# Required work
Repeat the entries shown below with every word and mark intact.

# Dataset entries
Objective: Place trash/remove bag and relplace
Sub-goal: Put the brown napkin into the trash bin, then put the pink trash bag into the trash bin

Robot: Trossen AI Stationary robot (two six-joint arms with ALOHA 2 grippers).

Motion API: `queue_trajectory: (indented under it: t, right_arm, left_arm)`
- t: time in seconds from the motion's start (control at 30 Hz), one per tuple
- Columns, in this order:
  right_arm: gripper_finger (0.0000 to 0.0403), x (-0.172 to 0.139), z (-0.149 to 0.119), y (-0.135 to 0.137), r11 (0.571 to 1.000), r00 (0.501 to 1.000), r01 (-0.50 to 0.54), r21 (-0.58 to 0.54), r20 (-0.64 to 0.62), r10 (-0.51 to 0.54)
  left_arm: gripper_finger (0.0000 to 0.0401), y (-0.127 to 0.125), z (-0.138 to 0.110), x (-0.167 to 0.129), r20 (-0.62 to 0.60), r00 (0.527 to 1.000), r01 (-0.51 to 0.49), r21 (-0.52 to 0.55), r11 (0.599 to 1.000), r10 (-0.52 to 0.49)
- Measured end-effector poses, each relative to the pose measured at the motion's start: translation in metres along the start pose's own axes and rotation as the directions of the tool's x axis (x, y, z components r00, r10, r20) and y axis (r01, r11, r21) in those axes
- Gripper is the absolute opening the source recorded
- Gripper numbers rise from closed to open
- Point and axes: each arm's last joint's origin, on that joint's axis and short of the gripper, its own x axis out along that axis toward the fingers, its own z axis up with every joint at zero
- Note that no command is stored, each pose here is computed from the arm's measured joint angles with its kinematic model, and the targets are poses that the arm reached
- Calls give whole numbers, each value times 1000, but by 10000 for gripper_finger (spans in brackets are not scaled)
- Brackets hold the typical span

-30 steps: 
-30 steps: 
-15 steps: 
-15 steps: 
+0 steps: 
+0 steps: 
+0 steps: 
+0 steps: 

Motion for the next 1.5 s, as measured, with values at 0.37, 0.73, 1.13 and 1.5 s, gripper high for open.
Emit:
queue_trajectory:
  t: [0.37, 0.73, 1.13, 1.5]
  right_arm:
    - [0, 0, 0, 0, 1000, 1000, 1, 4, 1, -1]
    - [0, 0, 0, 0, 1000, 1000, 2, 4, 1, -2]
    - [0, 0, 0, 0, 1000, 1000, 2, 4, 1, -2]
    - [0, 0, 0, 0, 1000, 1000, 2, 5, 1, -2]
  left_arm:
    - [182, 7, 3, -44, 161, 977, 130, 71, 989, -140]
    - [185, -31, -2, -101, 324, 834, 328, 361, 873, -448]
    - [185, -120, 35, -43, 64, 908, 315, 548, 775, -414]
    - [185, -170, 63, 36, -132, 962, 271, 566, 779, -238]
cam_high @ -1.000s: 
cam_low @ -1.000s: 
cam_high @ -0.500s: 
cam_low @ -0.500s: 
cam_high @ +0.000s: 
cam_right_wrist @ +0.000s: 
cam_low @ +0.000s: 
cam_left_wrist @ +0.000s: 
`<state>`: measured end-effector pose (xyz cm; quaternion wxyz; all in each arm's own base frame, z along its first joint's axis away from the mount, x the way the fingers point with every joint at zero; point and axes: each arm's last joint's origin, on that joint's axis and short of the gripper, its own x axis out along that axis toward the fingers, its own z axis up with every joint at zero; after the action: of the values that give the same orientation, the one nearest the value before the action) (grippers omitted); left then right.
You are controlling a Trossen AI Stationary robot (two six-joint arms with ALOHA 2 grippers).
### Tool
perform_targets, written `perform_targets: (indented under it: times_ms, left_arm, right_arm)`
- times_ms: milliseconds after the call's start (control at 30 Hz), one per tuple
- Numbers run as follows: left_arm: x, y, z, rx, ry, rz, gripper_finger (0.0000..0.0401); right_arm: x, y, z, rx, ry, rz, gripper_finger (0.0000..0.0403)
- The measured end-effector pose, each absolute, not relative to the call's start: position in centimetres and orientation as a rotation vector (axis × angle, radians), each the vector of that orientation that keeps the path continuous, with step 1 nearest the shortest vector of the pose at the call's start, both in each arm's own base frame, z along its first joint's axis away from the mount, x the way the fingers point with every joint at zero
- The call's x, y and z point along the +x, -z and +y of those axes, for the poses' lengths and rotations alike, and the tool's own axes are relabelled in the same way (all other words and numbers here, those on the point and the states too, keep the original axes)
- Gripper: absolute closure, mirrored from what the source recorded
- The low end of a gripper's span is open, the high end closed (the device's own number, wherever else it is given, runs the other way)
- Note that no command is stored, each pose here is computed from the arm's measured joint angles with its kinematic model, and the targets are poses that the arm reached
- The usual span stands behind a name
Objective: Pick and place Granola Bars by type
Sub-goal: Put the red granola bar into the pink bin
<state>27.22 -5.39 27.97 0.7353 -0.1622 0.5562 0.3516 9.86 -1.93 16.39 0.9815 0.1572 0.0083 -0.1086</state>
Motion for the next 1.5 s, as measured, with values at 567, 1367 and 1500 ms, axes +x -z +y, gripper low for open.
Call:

# Answer to this task
Objective: Place trash/remove bag and relplace
Sub-goal: Put the brown napkin into the trash bin, then put the pink trash bag into the trash bin

Robot: Trossen AI Stationary robot (two six-joint arms with ALOHA 2 grippers).

Motion API: `queue_trajectory: (indented under it: t, right_arm, left_arm)`
- t: time in seconds from the motion's start (control at 30 Hz), one per tuple
- Columns, in this order:
  right_arm: gripper_finger (0.0000 to 0.0403), x (-0.172 to 0.139), z (-0.149 to 0.119), y (-0.135 to 0.137), r11 (0.571 to 1.000), r00 (0.501 to 1.000), r01 (-0.50 to 0.54), r21 (-0.58 to 0.54), r20 (-0.64 to 0.62), r10 (-0.51 to 0.54)
  left_arm: gripper_finger (0.0000 to 0.0401), y (-0.127 to 0.125), z (-0.138 to 0.110), x (-0.167 to 0.129), r20 (-0.62 to 0.60), r00 (0.527 to 1.000), r01 (-0.51 to 0.49), r21 (-0.52 to 0.55), r11 (0.599 to 1.000), r10 (-0.52 to 0.49)
- Measured end-effector poses, each relative to the pose measured at the motion's start: translation in metres along the start pose's own axes and rotation as the directions of the tool's x axis (x, y, z components r00, r10, r20) and y axis (r01, r11, r21) in those axes
- Gripper is the absolute opening the source recorded
- Gripper numbers rise from closed to open
- Point and axes: each arm's last joint's origin, on that joint's axis and short of the gripper, its own x axis out along that axis toward the fingers, its own z axis up with every joint at zero
- Note that no command is stored, each pose here is computed from the arm's measured joint angles with its kinematic model, and the targets are poses that the arm reached
- Calls give whole numbers, each value times 1000, but by 10000 for gripper_finger (spans in brackets are not scaled)
- Brackets hold the typical span

-30 steps: 
-30 steps: 
-15 steps: 
-15 steps: 
+0 steps: 
+0 steps: 
+0 steps: 
+0 steps: 

Motion for the next 1.5 s, as measured, with values at 0.37, 0.73, 1.13 and 1.5 s, gripper high for open.
Emit:
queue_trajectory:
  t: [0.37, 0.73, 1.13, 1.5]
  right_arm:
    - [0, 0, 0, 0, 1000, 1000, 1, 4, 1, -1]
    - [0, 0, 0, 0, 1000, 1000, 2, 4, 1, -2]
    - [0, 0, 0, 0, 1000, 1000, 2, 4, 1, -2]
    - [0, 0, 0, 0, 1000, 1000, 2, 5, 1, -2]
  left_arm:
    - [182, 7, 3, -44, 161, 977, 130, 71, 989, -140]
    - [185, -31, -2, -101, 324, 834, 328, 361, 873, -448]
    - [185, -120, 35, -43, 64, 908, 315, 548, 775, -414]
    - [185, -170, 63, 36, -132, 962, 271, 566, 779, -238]
cam_high @ -1.000s: 
cam_low @ -1.000s: 
cam_high @ -0.500s: 
cam_low @ -0.500s: 
cam_high @ +0.000s: 
cam_right_wrist @ +0.000s: 
cam_low @ +0.000s: 
cam_left_wrist @ +0.000s: 
`<state>`: measured end-effector pose (xyz cm; quaternion wxyz; all in each arm's own base frame, z along its first joint's axis away from the mount, x the way the fingers point with every joint at zero; point and axes: each arm's last joint's origin, on that joint's axis and short of the gripper, its own x axis out along that axis toward the fingers, its own z axis up with every joint at zero; after the action: of the values that give the same orientation, the one nearest the value before the action) (grippers omitted); left then right.
You are controlling a Trossen AI Stationary robot (two six-joint arms with ALOHA 2 grippers).
### Tool
perform_targets, written `perform_targets: (indented under it: times_ms, left_arm, right_arm)`
- times_ms: milliseconds after the call's start (control at 30 Hz), one per tuple
- Numbers run as follows: left_arm: x, y, z, rx, ry, rz, gripper_finger (0.0000..0.0401); right_arm: x, y, z, rx, ry, rz, gripper_finger (0.0000..0.0403)
- The measured end-effector pose, each absolute, not relative to the call's start: position in centimetres and orientation as a rotation vector (axis × angle, radians), each the vector of that orientation that keeps the path continuous, with step 1 nearest the shortest vector of the pose at the call's start, both in each arm's own base frame, z along its first joint's axis away from the mount, x the way the fingers point with every joint at zero
- The call's x, y and z point along the +x, -z and +y of those axes, for the poses' lengths and rotations alike, and the tool's own axes are relabelled in the same way (all other words and numbers here, those on the point and the states too, keep the original axes)
- Gripper: absolute closure, mirrored from what the source recorded
- The low end of a gripper's span is open, the high end closed (the device's own number, wherever else it is given, runs the other way)
- Note that no command is stored, each pose here is computed from the arm's measured joint angles with its kinematic model, and the targets are poses that the arm reached
- The usual span stands behind a name
Objective: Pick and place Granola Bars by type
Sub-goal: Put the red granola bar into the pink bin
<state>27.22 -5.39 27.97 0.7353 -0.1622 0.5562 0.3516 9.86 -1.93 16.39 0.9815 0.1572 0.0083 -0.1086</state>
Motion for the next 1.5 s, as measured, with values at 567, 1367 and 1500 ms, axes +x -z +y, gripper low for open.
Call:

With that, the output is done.